(Data begins)
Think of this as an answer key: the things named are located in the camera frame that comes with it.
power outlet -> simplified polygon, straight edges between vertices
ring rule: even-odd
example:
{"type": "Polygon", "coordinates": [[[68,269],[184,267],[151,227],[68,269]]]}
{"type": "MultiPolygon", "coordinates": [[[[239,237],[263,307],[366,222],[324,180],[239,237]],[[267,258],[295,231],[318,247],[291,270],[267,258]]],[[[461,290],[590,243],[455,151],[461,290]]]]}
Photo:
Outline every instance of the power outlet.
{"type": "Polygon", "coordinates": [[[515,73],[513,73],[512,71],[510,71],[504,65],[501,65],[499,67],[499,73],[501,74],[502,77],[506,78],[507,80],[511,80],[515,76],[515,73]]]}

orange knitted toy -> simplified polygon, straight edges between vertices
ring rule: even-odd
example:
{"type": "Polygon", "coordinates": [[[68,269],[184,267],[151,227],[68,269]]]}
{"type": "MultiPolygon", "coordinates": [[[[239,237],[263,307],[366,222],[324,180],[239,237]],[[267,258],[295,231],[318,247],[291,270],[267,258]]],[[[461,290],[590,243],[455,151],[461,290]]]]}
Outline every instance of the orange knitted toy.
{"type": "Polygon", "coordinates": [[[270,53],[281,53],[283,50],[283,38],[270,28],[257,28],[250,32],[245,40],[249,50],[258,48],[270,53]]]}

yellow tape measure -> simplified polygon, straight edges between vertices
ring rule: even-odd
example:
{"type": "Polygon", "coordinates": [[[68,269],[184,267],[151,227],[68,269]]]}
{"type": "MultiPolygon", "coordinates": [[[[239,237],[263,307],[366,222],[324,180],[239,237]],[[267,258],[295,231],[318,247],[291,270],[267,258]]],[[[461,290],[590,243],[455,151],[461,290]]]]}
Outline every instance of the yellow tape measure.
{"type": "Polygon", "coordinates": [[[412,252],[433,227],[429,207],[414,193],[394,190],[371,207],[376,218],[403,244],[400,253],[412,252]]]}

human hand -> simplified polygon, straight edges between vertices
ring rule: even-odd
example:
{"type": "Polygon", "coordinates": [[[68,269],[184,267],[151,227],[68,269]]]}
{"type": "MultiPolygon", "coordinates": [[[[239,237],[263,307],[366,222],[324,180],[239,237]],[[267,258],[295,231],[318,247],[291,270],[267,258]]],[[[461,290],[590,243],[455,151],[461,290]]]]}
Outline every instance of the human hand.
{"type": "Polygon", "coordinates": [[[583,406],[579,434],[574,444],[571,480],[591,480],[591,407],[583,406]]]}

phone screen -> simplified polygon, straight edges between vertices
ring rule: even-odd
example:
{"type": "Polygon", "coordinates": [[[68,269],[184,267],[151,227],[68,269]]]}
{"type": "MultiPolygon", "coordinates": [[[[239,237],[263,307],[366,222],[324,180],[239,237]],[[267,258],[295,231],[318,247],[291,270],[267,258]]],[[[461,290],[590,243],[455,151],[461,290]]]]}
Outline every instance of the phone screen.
(Data ends)
§ **Task directions**
None of the lines above may be skipped. Transcribe each one exactly.

§ **Reply**
Think of this as an answer key: the things named are located in the camera frame that comes with it.
power outlet -> simplified polygon, straight edges between vertices
ring rule: even-odd
example:
{"type": "Polygon", "coordinates": [[[68,269],[184,267],[151,227],[68,269]]]}
{"type": "MultiPolygon", "coordinates": [[[[239,237],[263,307],[366,222],[324,180],[239,237]],[[267,258],[295,231],[318,247],[291,270],[267,258]]],[[[461,290],[590,243],[455,151],[461,290]]]]}
Photo:
Outline every instance of the power outlet.
{"type": "Polygon", "coordinates": [[[515,73],[513,73],[512,71],[510,71],[504,65],[501,65],[499,67],[499,73],[501,74],[502,77],[506,78],[507,80],[511,80],[515,76],[515,73]]]}

orange knitted toy -> simplified polygon, straight edges between vertices
ring rule: even-odd
example:
{"type": "Polygon", "coordinates": [[[68,269],[184,267],[151,227],[68,269]]]}
{"type": "MultiPolygon", "coordinates": [[[[239,237],[263,307],[366,222],[324,180],[239,237]],[[267,258],[295,231],[318,247],[291,270],[267,258]]],[[[461,290],[590,243],[455,151],[461,290]]]]}
Outline every instance of the orange knitted toy.
{"type": "Polygon", "coordinates": [[[270,53],[281,53],[283,50],[283,38],[270,28],[257,28],[250,32],[245,40],[249,50],[258,48],[270,53]]]}

yellow tape measure -> simplified polygon, straight edges between vertices
ring rule: even-odd
example:
{"type": "Polygon", "coordinates": [[[68,269],[184,267],[151,227],[68,269]]]}
{"type": "MultiPolygon", "coordinates": [[[[239,237],[263,307],[366,222],[324,180],[239,237]],[[267,258],[295,231],[318,247],[291,270],[267,258]]],[[[461,290],[590,243],[455,151],[461,290]]]]}
Outline every instance of the yellow tape measure.
{"type": "Polygon", "coordinates": [[[412,252],[433,227],[429,207],[414,193],[394,190],[371,207],[376,218],[403,244],[400,253],[412,252]]]}

human hand -> simplified polygon, straight edges between vertices
ring rule: even-odd
example:
{"type": "Polygon", "coordinates": [[[68,269],[184,267],[151,227],[68,269]]]}
{"type": "MultiPolygon", "coordinates": [[[[239,237],[263,307],[366,222],[324,180],[239,237]],[[267,258],[295,231],[318,247],[291,270],[267,258]]],[[[461,290],[590,243],[455,151],[461,290]]]]}
Outline every instance of the human hand.
{"type": "Polygon", "coordinates": [[[583,406],[579,434],[574,444],[571,480],[591,480],[591,407],[583,406]]]}

phone screen -> simplified polygon, straight edges between vertices
ring rule: even-odd
example:
{"type": "Polygon", "coordinates": [[[68,269],[184,267],[151,227],[68,269]]]}
{"type": "MultiPolygon", "coordinates": [[[[239,237],[263,307],[366,222],[324,180],[239,237]],[[267,258],[295,231],[318,247],[291,270],[267,258]]],[[[461,290],[590,243],[455,151],[461,290]]]]}
Outline every instance of the phone screen.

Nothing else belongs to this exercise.